Embodiment 6: measuring manganese content is the aqueous solution 1L of 13mg/L, pH~7 of the adjusting aqueous solution.Under 30 ℃ and violent stirring, add 30mg ammonium hydrogen phosphate and 40mg calcium carbonate.Controlling solution~7(can add sodium hydroxide or hydrochloric acid to regulate), continue to stir 1 hour.Afterwards, leave standstill sedimentation centrifugal removing containing manganese throw out.Manganese content through icp analysis filtrate is less than 0.01mg/L.
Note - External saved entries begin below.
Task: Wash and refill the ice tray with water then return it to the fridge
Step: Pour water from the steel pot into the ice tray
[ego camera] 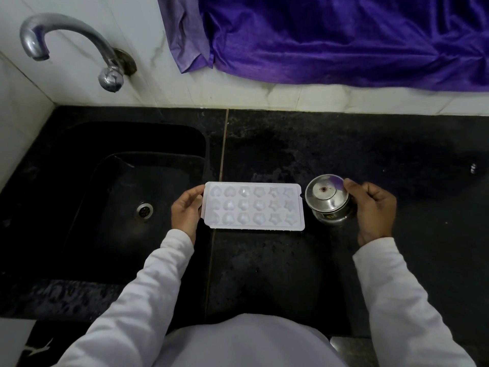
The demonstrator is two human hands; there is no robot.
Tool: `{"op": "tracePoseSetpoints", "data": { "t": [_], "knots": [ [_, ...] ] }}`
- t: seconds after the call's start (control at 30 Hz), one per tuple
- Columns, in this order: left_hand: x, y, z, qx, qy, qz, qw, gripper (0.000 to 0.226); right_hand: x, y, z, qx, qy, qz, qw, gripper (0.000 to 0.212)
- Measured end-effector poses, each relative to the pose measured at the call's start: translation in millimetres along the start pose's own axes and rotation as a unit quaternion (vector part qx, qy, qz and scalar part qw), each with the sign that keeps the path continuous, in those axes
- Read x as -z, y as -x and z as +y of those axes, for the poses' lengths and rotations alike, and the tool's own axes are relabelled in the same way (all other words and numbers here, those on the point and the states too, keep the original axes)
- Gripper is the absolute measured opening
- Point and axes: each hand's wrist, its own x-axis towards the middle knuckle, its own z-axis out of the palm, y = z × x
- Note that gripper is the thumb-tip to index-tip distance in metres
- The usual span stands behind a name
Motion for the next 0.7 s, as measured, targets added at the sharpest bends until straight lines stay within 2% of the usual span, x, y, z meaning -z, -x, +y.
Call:
{"op": "tracePoseSetpoints", "data": {
  "t": [0.2, 0.53, 0.7],
  "knots": [
    [-1, 2, 3, -0.001, -0.001, 0.0, 1.0, 0.033, -6, 1, -5, -0.019, -0.045, 0.001, 0.999, 0.038],
    [0, 2, 2, -0.004, -0.015, 0.012, 1.0, 0.033, -17, 5, 3, 0.035, 0.029, -0.051, 0.998, 0.051],
    [0, 2, 2, -0.011, -0.008, 0.003, 1.0, 0.035, -21, 9, 5, 0.051, 0.064, -0.056, 0.995, 0.046]
  ]
}}
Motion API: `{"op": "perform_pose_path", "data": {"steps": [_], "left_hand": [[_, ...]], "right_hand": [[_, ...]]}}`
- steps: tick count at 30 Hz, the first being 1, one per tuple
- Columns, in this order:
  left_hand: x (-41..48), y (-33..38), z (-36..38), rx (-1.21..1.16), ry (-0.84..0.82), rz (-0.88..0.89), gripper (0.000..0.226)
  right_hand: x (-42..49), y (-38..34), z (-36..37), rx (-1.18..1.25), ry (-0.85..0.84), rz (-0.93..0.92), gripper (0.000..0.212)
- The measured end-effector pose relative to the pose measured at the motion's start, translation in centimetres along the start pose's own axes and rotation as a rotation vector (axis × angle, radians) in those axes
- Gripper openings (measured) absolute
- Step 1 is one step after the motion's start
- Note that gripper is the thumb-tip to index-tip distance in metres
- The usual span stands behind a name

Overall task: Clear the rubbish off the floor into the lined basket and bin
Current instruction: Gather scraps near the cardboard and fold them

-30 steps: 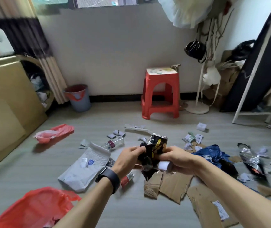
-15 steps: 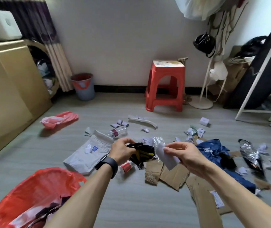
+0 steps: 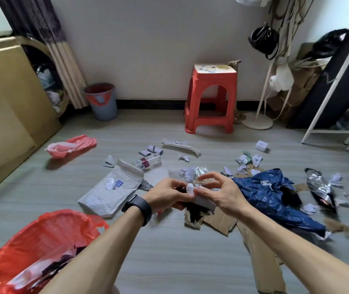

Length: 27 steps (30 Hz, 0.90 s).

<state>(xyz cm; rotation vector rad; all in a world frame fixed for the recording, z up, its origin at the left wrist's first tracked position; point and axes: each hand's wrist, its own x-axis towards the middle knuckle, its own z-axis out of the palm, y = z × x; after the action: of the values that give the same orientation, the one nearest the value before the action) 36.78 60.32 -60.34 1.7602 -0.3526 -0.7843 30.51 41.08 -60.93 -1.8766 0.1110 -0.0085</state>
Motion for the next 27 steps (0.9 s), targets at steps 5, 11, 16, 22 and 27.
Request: {"op": "perform_pose_path", "data": {"steps": [5, 11, 16, 22, 27], "left_hand": [[0.2, 0.1, -1.3, -0.132, 0.097, 0.075, 0.026], [-1.1, -0.2, -2.6, -0.256, 0.108, 0.035, 0.027], [-3.8, -0.7, -4.1, -0.499, 0.065, -0.007, 0.034], [-6.7, 0.0, -6.7, -0.524, 0.359, -0.126, 0.030], [-8.4, 0.0, -8.5, -0.631, 0.513, -0.133, 0.021]], "right_hand": [[-0.2, -0.5, -0.1, 0.179, -0.222, 0.211, 0.039], [0.3, -1.4, 0.9, 0.497, -0.315, 0.212, 0.038], [1.5, -2.0, 4.1, 0.288, -0.202, 0.016, 0.026], [1.6, -3.5, 9.4, 0.057, -0.132, -0.302, 0.041], [2.0, -4.5, 12.6, -0.045, -0.137, -0.313, 0.036]]}}
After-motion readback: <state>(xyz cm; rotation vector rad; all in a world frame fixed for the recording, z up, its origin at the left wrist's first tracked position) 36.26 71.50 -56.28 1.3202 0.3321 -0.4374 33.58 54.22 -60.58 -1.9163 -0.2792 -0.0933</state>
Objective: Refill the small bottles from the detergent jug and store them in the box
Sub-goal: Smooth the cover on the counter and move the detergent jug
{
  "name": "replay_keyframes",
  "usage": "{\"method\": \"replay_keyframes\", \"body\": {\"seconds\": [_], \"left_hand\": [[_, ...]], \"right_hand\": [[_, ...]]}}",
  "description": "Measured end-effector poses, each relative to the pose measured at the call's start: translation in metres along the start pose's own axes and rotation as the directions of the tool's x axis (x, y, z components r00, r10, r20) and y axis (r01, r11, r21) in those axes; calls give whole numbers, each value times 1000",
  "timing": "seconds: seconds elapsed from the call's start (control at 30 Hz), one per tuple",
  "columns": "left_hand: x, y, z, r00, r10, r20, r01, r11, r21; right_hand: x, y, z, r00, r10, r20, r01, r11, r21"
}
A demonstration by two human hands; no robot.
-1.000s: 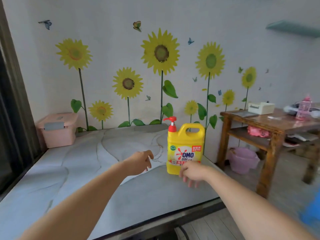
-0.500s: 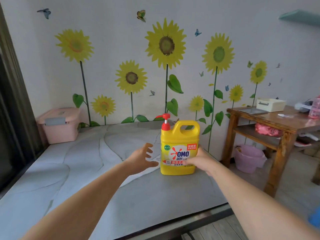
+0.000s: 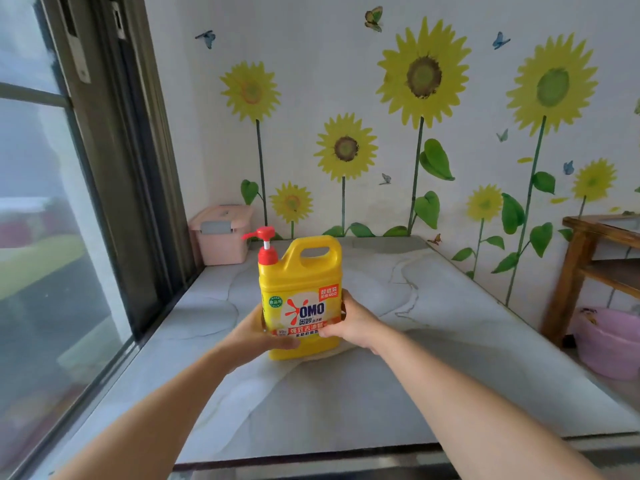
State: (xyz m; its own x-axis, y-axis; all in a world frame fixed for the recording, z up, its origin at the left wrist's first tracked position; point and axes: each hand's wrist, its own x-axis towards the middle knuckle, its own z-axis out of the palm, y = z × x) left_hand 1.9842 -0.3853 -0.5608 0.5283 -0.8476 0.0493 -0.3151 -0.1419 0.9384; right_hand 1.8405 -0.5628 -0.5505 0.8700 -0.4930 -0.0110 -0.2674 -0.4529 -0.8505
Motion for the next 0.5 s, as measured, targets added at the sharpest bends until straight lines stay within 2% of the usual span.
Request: {"method": "replay_keyframes", "body": {"seconds": [0.07, 0.17, 0.3, 0.4, 0.5], "left_hand": [[-17, -11, -20, 995, -20, -102, 17, 1000, -26], [-42, -26, -46, 973, -20, -232, 14, 1000, -24], [-65, -42, -67, 909, -17, -417, 23, 1000, 10], [-69, -50, -76, 809, -36, -587, 93, 994, 66], [-63, -54, -79, 676, -30, -737, 142, 986, 90]], "right_hand": [[7, -17, 26, 999, -35, 41, 36, 999, -23], [14, -27, 58, 999, -44, 29, 46, 998, -50], [16, -19, 77, 996, -79, -50, 64, 965, -253], [20, -14, 87, 993, -117, -30, 97, 917, -387], [36, -14, 97, 992, -130, 3, 117, 885, -451]]}}
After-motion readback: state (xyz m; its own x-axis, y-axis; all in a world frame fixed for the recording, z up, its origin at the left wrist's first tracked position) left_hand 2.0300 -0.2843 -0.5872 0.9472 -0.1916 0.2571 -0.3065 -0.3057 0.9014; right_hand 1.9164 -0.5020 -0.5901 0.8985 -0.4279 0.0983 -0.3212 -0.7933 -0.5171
Embodiment 7: measuring manganese content is the aqueous solution 1L of 13mg/L, adds 0.6g four water-calcium nitrate and 80mg primary ammonium phosphate, then uses pH~7 of sodium hydroxide solution regulator solution, and to control aqueous temperature be 10 ℃.Under the condition of violent stirring control system pH7.2-7.5, drip the aqueous solution of 6mL containing 3mg sodium carbonate.After dropwising, continue to stir 1 hour.Afterwards, be cooled to room temperature, leave standstill, sedimentation centrifugal removing containing manganese throw out.Manganese content through icp analysis filtrate is less than 0.01mg/L.
Claims (3)
1. one kind removes the method for trace manganese in the aqueous solution, it is characterized in that: in the pending aqueous solution that contains bivalent manganese, intersect or add as follows reagent simultaneously and regulate pH Value Operations: adding containing calcon, add phosphoric acid salt, add carbonate, regulate the pH value of the pending aqueous solution with acid or alkali; Then leave standstill solution, separate out precipitation, finally separate containing manganese precipitation; Described is calcium chloride containing calcon, nitrocalcite, the mixture of one or more in calcium sulfate or calcium acetate; Described phosphoric acid salt is sodium phosphate, SODIUM PHOSPHATE, MONOBASIC, Sodium phosphate dibasic, ammonium phosphate, the mixture of one or more in primary ammonium phosphate or ammonium hydrogen phosphate; Described carbonate is sodium carbonate, sodium bicarbonate, salt of wormwood, saleratus, volatile salt, the mixture of one or more in bicarbonate of ammonia or calcium carbonate; Described adjusting pH value is 6-8; Calcic reagent dosage is that the mol ratio of calcium and manganese is 0.1-10:1; Phosphoric acid salt consumption is that the mol ratio of phosphorus and manganese is 0.1-10:1; Carbonate consumption is that the mol ratio of carbon and manganese is 0.1-10:1.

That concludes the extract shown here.